• _Data extracted from a collection_:

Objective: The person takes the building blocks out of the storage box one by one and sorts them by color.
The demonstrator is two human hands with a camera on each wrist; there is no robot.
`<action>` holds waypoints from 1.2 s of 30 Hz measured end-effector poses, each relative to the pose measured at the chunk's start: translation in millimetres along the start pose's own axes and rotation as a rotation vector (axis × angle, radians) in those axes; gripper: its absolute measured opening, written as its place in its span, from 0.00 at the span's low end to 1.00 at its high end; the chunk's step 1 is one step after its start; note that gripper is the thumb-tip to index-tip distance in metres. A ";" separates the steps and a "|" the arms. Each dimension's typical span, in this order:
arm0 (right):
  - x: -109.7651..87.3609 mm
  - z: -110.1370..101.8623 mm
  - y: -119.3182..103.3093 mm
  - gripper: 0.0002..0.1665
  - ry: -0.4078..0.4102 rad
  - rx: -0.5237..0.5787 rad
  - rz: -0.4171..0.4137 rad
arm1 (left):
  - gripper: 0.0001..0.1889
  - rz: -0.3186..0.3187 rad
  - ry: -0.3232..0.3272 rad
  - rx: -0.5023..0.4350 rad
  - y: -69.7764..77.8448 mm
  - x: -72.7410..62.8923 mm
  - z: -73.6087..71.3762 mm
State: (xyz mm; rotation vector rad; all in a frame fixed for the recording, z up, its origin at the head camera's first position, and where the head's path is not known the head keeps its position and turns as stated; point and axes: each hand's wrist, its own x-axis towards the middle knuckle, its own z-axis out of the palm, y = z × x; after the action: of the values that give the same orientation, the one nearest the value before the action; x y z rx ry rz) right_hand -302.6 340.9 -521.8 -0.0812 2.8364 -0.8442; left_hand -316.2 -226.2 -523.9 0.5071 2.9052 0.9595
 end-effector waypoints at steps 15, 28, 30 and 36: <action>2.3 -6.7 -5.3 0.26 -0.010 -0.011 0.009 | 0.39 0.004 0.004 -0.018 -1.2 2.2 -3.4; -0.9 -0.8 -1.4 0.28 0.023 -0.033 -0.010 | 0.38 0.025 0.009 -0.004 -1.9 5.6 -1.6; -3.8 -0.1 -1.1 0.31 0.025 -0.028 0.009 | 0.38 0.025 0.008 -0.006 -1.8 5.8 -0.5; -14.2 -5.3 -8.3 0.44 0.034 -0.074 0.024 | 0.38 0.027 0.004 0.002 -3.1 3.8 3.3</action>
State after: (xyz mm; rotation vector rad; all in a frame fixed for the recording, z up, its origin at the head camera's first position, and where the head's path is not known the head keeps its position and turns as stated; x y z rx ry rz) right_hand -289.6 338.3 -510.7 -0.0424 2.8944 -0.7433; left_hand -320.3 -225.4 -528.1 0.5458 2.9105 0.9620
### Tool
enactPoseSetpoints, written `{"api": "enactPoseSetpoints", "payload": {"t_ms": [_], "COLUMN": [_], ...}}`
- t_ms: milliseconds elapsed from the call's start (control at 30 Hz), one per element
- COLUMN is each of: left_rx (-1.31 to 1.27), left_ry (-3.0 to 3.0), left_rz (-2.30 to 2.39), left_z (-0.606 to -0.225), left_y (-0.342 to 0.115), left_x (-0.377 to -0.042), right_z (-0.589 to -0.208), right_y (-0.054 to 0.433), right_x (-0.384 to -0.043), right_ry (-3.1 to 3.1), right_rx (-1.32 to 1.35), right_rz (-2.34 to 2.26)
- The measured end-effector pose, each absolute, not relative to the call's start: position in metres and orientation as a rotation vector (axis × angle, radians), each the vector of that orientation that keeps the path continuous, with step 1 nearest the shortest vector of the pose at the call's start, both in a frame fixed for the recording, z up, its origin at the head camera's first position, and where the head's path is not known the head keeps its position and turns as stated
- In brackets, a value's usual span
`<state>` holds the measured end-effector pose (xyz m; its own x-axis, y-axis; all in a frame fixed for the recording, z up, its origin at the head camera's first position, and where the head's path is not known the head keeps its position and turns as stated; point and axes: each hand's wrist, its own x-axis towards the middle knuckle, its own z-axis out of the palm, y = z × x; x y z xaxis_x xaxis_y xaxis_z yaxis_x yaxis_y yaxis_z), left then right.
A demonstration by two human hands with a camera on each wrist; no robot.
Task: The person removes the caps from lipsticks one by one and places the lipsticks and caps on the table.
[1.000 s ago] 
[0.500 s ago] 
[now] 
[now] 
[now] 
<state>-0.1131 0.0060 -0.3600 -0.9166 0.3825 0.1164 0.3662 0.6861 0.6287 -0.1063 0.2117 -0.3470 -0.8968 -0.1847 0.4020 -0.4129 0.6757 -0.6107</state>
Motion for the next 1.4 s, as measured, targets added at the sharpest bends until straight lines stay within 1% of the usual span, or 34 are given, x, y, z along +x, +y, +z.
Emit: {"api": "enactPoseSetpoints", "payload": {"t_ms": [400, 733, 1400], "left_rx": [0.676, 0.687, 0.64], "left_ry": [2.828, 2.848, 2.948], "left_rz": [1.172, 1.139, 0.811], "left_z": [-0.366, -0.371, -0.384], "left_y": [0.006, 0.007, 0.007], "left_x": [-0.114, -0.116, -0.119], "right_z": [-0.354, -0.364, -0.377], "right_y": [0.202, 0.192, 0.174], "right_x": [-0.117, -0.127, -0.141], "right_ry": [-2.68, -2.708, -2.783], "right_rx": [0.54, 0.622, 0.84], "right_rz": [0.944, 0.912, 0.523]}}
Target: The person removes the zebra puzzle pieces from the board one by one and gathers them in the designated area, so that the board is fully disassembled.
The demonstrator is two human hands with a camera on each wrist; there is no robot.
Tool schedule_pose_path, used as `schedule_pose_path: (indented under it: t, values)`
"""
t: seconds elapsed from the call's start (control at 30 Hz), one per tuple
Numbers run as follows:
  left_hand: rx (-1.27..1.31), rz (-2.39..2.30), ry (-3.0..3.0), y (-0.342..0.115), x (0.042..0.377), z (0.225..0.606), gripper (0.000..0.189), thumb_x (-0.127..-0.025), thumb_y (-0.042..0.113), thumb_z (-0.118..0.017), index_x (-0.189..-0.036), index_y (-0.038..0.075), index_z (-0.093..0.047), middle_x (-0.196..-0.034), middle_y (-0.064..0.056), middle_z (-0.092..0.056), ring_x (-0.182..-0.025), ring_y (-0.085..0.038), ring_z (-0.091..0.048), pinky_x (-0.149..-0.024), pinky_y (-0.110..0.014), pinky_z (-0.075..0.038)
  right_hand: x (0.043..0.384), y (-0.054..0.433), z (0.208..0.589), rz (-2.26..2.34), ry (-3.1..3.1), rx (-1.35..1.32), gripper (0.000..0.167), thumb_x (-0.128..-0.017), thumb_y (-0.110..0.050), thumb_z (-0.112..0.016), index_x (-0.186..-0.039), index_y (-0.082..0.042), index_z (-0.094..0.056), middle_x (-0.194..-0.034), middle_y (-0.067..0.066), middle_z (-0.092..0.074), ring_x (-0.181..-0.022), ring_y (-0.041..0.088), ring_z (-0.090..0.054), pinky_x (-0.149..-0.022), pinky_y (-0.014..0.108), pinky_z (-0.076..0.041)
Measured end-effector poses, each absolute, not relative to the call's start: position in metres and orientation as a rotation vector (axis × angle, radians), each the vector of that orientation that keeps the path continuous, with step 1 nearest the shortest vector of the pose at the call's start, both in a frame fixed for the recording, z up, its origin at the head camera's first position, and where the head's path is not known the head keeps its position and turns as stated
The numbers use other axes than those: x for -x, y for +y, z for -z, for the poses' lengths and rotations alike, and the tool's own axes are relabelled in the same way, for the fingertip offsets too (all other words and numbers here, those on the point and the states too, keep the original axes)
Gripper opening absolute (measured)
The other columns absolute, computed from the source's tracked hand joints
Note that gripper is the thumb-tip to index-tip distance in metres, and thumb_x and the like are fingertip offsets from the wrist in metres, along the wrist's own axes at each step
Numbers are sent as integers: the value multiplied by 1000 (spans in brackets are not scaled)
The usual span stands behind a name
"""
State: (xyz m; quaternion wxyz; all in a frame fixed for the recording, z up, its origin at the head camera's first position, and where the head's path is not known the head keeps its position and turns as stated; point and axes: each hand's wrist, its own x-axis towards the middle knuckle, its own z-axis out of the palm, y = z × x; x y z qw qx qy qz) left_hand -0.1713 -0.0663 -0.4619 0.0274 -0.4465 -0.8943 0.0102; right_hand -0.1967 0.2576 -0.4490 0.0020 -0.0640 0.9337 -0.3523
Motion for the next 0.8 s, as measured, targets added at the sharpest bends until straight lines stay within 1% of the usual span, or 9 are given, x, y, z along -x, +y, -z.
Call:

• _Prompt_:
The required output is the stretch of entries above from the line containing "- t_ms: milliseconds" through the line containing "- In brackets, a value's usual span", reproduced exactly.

• _Exercise result_:
- t_ms: milliseconds elapsed from the call's start (control at 30 Hz), one per element
- COLUMN is each of: left_rx (-1.31 to 1.27), left_ry (-3.0 to 3.0), left_rz (-2.30 to 2.39), left_z (-0.606 to -0.225), left_y (-0.342 to 0.115), left_x (-0.377 to -0.042), right_z (-0.589 to -0.208), right_y (-0.054 to 0.433), right_x (-0.384 to -0.043), right_ry (-3.1 to 3.1), right_rx (-1.32 to 1.35), right_rz (-2.34 to 2.26)
- The measured end-effector pose, each absolute, not relative to the call's start: position in metres and orientation as a rotation vector (axis × angle, radians), each the vector of that orientation that keeps the path continuous, with step 1 nearest the shortest vector of the pose at the call's start, both in a frame fixed for the recording, z up, its origin at the head camera's first position, and where the head's path is not known the head keeps its position and turns as stated
- In brackets, a value's usual span

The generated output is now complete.